Word for word and without images, reproduce the listing that follows.

# # # # # # #

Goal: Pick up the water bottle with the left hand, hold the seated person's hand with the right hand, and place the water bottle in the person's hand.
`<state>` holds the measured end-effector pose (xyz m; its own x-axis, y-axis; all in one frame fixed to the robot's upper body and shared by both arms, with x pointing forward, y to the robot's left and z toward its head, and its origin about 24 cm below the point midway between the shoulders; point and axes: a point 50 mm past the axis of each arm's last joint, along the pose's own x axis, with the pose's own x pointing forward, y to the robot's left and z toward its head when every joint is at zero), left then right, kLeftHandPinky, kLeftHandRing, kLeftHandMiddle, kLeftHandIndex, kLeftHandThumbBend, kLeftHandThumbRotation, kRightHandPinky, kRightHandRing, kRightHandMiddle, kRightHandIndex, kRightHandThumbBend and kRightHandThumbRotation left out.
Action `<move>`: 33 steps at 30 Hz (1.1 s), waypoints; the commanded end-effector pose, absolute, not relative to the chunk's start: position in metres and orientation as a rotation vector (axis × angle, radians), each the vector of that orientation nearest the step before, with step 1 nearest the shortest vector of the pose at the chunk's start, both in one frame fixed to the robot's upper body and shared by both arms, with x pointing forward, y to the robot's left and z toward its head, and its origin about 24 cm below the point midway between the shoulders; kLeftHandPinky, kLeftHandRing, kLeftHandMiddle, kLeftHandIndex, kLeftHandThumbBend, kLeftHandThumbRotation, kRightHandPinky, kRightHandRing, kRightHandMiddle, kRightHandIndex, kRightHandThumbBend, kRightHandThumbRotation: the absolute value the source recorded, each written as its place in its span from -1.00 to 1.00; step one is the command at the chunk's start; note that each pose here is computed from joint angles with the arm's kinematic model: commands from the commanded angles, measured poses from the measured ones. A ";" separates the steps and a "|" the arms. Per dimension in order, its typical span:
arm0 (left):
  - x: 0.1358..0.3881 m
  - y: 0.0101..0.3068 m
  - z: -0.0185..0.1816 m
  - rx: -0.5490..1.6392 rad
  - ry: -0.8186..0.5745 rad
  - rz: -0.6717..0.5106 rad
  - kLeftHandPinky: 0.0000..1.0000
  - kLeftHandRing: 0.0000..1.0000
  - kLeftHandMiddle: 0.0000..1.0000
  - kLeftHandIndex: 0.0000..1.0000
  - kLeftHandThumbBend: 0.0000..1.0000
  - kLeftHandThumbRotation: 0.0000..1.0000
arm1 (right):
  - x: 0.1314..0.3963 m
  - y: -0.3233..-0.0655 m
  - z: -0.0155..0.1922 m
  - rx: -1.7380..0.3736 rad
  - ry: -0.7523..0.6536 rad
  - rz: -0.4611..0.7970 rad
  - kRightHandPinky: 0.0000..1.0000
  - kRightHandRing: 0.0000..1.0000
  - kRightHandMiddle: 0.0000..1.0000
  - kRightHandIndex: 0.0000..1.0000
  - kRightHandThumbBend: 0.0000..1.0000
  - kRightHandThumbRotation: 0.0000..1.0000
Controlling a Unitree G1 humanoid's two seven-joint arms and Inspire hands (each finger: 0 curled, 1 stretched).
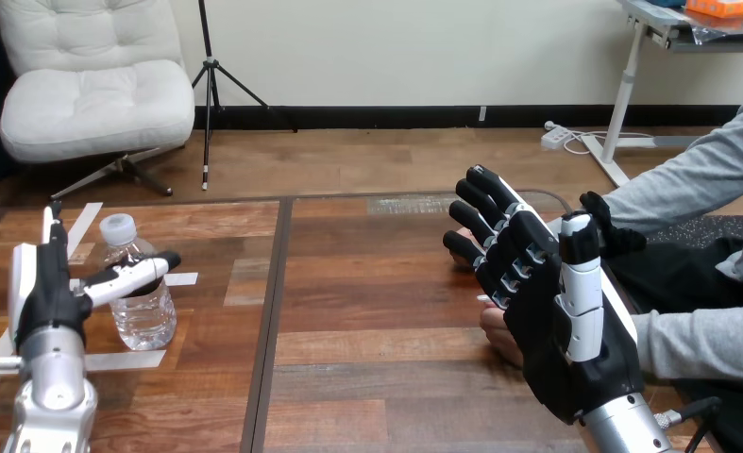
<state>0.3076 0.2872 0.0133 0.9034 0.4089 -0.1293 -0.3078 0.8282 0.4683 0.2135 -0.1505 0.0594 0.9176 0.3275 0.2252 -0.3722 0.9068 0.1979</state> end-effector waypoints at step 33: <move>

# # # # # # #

▶ **REPLY TO THE TASK**
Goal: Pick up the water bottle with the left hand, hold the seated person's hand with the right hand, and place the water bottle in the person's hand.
`<state>` holds the measured end-effector pose (xyz m; its own x-axis, y-axis; all in one frame fixed to the robot's upper body and shared by both arms, with x pointing forward, y to the robot's left and z toward its head, and its origin about 24 cm below the point midway between the shoulders; point and axes: a point 50 mm past the axis of each arm's last joint, along the pose's own x axis, with the pose's own x pointing forward, y to the robot's left and z toward its head when every joint is at zero), left then right, kLeftHandPinky, kLeftHandRing, kLeftHandMiddle, kLeftHandIndex, kLeftHandThumbBend, kLeftHandThumbRotation, kRightHandPinky, kRightHandRing, kRightHandMiddle, kRightHandIndex, kRightHandThumbBend and kRightHandThumbRotation left out.
Action `<move>`: 33 steps at 30 Hz (1.1 s), waypoints; the commanded end-effector pose, absolute, not relative to the chunk's start: position in metres and orientation as a rotation vector (axis × angle, radians), each the vector of that orientation nearest the step before, with step 1 nearest the shortest vector of the pose at the chunk's start, both in one frame fixed to the robot's upper body and shared by both arms, with x pointing forward, y to the robot's left and z toward its head, and its origin about 24 cm below the point midway between the shoulders; kLeftHandPinky, kLeftHandRing, kLeftHandMiddle, kLeftHandIndex, kLeftHandThumbBend, kLeftHandThumbRotation, kRightHandPinky, kRightHandRing, kRightHandMiddle, kRightHandIndex, kRightHandThumbBend, kRightHandThumbRotation: the absolute value the source recorded, each written as its place in its span from -1.00 to 1.00; step one is the command at the chunk's start; note that each pose here is computed from joint angles with the arm's kinematic model: commands from the commanded angles, measured poses from the measured ones. A ";" separates the steps and a "|" the arms. Per dimension in order, its typical span:
arm0 (left):
  - x: 0.1358..0.3881 m
  - y: 0.0101..0.3068 m
  - z: -0.0185..0.1816 m
  - rx: -0.5490..1.6392 rad
  - ry: -0.8186..0.5745 rad
  - rz: -0.6717..0.5106 rad
  - kLeftHandPinky: 0.0000..1.0000
  - kLeftHandRing: 0.0000..1.0000
  - kLeftHandMiddle: 0.0000..1.0000
  - kLeftHandIndex: 0.0000..1.0000
  - kLeftHandThumbBend: 0.0000..1.0000
  - kLeftHandThumbRotation: 0.0000..1.0000
arm1 (right):
  - x: 0.1314..0.3963 m
  - y: -0.3233..-0.0655 m
  - z: -0.0155..0.1922 m
  - rx: -1.7380..0.3736 rad
  - ry: -0.7523..0.6536 rad
  - rz: -0.4611..0.7970 rad
  - kRightHandPinky: 0.0000..1.0000
  - kRightHandRing: 0.0000..1.0000
  - kRightHandMiddle: 0.0000..1.0000
  - kRightHandIndex: 0.0000..1.0000
  - kRightHandThumbBend: 0.0000..1.0000
  - kRightHandThumbRotation: 0.0000..1.0000
Controlling a Unitree G1 humanoid's two seven-joint arms and Inspire hands (each finger: 0 curled, 1 stretched).
<state>0.3076 0.2872 0.0133 0.9034 0.4089 -0.1293 -0.3078 0.8282 0.4683 0.2135 -0.1505 0.0594 0.9176 0.3275 0.2252 -0.3722 0.9068 0.1979</state> end-effector waypoints at step 33: <move>

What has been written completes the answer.